With the help of the Russian Space agency Roscomos, a group of the team’s mechanics completed the world’s first zero-gravity pit stop, on-board a IIyushin II-76K cosmonaut training plane.

Using a 2005 BR1, the team filmed the viral video over the course of a week, enduring seven flights and about 80 parabolas – periods in which the plane climbs 45 degrees before falling again at a ballistic arch of 45 degrees, creating a period of weightlessness for approximately 22 seconds.

With such a short time frame between weightlessness periods, the car and equipment had to be both quickly and safely secured before gravity once again took effect.

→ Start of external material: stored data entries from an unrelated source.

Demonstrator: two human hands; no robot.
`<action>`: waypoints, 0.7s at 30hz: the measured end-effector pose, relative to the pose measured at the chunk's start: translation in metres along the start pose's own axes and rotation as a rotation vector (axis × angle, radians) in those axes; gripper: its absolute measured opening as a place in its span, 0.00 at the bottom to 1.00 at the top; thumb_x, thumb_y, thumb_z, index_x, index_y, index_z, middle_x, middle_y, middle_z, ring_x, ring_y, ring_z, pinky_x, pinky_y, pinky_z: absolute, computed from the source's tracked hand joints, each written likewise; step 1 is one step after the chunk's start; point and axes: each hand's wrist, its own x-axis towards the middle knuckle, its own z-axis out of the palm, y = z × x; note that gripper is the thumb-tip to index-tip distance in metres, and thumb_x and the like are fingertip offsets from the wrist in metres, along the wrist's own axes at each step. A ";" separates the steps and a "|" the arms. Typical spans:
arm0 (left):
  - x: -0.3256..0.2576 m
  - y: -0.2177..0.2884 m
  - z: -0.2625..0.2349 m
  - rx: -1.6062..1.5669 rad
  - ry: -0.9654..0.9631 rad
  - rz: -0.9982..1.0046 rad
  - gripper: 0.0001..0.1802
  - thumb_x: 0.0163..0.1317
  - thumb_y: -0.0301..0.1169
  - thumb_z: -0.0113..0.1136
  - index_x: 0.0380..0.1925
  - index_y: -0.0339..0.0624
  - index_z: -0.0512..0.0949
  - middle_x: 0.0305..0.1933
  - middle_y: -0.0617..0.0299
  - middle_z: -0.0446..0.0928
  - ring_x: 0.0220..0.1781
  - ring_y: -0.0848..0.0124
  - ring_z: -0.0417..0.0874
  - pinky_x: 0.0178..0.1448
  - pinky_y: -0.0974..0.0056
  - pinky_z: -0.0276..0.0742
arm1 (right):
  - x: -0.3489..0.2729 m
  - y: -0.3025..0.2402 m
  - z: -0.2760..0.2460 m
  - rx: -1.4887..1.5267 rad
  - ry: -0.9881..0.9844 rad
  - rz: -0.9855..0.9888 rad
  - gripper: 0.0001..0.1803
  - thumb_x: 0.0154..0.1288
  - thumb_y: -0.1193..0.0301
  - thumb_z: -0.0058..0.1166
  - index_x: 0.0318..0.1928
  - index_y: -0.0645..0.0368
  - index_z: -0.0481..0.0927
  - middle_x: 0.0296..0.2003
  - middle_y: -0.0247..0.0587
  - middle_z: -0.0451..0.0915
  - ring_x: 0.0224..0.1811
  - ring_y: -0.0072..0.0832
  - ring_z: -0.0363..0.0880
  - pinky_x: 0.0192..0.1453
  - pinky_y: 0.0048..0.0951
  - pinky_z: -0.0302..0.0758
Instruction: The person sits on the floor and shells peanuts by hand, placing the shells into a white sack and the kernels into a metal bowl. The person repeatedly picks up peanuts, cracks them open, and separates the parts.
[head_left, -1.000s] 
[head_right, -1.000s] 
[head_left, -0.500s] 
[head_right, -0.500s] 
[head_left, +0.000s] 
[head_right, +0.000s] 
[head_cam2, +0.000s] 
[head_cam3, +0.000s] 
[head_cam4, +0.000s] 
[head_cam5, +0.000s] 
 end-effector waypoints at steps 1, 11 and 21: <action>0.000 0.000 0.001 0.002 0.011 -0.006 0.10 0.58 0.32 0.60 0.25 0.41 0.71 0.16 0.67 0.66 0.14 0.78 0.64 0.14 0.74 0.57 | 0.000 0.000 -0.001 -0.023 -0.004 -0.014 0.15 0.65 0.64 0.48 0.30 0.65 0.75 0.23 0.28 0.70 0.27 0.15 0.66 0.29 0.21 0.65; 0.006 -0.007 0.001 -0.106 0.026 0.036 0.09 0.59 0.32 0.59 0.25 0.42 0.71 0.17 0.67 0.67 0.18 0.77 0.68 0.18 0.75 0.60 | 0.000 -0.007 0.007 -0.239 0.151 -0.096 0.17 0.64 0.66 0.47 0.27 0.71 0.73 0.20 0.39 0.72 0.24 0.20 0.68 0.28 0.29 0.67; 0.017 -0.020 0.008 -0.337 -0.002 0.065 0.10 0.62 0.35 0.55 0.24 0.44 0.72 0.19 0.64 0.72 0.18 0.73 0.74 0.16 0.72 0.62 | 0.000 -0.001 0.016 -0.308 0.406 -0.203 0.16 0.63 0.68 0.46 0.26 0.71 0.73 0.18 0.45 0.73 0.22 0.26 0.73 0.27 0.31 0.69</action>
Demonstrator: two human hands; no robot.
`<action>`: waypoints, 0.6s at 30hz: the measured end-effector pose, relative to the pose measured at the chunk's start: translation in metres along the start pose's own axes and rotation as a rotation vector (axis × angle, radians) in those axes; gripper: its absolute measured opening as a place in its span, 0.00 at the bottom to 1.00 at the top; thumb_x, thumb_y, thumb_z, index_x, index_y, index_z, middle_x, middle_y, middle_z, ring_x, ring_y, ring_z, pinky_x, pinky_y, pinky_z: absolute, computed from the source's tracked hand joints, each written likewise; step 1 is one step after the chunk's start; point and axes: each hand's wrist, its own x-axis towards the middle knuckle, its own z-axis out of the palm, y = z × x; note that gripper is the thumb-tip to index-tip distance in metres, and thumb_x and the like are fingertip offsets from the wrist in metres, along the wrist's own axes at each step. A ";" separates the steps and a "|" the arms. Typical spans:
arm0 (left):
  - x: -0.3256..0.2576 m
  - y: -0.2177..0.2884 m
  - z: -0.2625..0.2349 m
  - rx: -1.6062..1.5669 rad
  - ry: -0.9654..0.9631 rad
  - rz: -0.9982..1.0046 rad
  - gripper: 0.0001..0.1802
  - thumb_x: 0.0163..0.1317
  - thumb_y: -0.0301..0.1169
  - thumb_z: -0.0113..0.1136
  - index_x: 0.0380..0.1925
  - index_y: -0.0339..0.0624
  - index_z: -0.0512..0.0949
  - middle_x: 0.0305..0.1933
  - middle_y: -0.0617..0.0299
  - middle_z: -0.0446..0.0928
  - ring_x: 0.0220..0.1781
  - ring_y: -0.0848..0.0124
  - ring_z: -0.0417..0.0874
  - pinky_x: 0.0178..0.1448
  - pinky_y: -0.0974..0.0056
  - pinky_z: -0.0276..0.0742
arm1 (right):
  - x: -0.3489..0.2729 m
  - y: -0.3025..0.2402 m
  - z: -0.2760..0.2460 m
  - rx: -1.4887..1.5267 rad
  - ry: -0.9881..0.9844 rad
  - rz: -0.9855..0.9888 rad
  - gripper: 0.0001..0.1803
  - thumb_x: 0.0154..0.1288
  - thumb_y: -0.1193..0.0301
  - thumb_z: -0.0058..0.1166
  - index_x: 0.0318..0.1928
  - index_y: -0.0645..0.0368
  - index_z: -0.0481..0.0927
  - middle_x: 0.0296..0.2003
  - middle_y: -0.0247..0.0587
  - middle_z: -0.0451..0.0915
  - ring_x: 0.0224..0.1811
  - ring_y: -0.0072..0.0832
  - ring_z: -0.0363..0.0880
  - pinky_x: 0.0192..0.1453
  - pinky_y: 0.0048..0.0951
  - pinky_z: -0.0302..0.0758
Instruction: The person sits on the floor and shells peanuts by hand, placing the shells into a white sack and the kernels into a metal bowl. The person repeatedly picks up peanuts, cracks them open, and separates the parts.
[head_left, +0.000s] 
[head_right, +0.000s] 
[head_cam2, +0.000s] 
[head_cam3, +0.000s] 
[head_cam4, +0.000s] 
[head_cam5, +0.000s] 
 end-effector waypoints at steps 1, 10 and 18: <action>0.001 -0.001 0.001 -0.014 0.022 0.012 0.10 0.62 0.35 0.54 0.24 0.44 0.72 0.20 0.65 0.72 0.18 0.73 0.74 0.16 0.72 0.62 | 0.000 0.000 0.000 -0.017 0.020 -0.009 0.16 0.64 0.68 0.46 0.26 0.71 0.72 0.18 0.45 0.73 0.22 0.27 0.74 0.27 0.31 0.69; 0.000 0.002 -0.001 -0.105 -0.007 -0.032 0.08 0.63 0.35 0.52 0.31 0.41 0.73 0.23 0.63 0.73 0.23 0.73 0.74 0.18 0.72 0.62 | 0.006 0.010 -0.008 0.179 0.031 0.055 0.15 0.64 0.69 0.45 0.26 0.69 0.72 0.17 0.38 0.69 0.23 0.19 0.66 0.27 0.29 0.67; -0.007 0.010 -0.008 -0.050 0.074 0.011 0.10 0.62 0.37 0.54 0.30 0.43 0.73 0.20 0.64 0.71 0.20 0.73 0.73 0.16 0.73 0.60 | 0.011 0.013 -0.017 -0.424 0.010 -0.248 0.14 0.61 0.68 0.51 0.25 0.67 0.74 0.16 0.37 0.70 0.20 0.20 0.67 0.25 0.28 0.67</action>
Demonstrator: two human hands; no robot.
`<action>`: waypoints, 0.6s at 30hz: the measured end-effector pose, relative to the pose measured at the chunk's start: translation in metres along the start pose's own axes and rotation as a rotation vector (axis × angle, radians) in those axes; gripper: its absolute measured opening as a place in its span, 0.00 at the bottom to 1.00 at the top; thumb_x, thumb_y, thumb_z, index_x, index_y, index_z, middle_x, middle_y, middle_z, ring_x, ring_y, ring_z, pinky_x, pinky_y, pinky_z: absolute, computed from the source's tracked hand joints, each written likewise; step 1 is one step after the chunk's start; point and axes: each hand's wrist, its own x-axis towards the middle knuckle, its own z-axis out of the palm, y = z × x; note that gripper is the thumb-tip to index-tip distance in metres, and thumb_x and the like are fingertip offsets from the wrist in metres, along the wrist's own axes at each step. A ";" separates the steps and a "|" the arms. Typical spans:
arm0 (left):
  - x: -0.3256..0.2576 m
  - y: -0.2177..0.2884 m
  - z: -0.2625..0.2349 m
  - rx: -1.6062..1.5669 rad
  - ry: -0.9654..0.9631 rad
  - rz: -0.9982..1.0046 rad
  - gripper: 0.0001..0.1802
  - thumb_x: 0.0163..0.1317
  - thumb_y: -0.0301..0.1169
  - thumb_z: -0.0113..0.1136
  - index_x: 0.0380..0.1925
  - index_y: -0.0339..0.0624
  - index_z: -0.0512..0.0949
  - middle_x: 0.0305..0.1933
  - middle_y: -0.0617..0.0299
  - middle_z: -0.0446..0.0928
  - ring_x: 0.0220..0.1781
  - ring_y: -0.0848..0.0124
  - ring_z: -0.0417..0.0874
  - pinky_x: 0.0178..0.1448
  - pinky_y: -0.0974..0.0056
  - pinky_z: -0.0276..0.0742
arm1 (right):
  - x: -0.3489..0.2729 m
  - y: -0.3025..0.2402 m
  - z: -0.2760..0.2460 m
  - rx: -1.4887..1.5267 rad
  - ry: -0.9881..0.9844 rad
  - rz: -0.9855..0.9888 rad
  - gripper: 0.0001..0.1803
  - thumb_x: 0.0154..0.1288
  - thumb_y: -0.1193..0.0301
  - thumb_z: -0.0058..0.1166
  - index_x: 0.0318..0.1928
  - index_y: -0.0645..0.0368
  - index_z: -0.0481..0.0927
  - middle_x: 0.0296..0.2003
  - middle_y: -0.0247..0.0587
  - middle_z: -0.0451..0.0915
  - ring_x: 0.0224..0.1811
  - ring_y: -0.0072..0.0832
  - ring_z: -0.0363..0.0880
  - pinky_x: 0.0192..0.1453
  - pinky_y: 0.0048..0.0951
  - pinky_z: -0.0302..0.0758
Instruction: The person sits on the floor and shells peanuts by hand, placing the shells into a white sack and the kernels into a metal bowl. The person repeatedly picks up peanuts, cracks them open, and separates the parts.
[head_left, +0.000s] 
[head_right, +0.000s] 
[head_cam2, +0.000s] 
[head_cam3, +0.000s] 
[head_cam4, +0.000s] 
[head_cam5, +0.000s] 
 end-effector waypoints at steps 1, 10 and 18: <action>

Each filming lasted roughly 15 seconds, and the stunt was the most physically and technically demanding activity the live demo team had ever undertaken.

“It pushed us harder than I thought it would,” said Red Bull Support Team Mechanic Joe Robinson. “You realize how much you rely on gravity when you don’t have any!

“It challenges you to think and operate in a different way – and that was brilliant. It was a once in a lifetime opportunity and honestly, I could have stayed and done it all month. It was amazing. I think it’s the coolest, most fun thing the Live Demo team has ever done with a show car.”

Though Red Bull was the first team to perform a pit stop in zero gravity, surprisingly Red Bull was not the first team to put a car through zero gravity. In 1999, McLaren driver David Coulthard and his car experienced zero gravity as part of a promotion for then-sponsor West Cigarettes.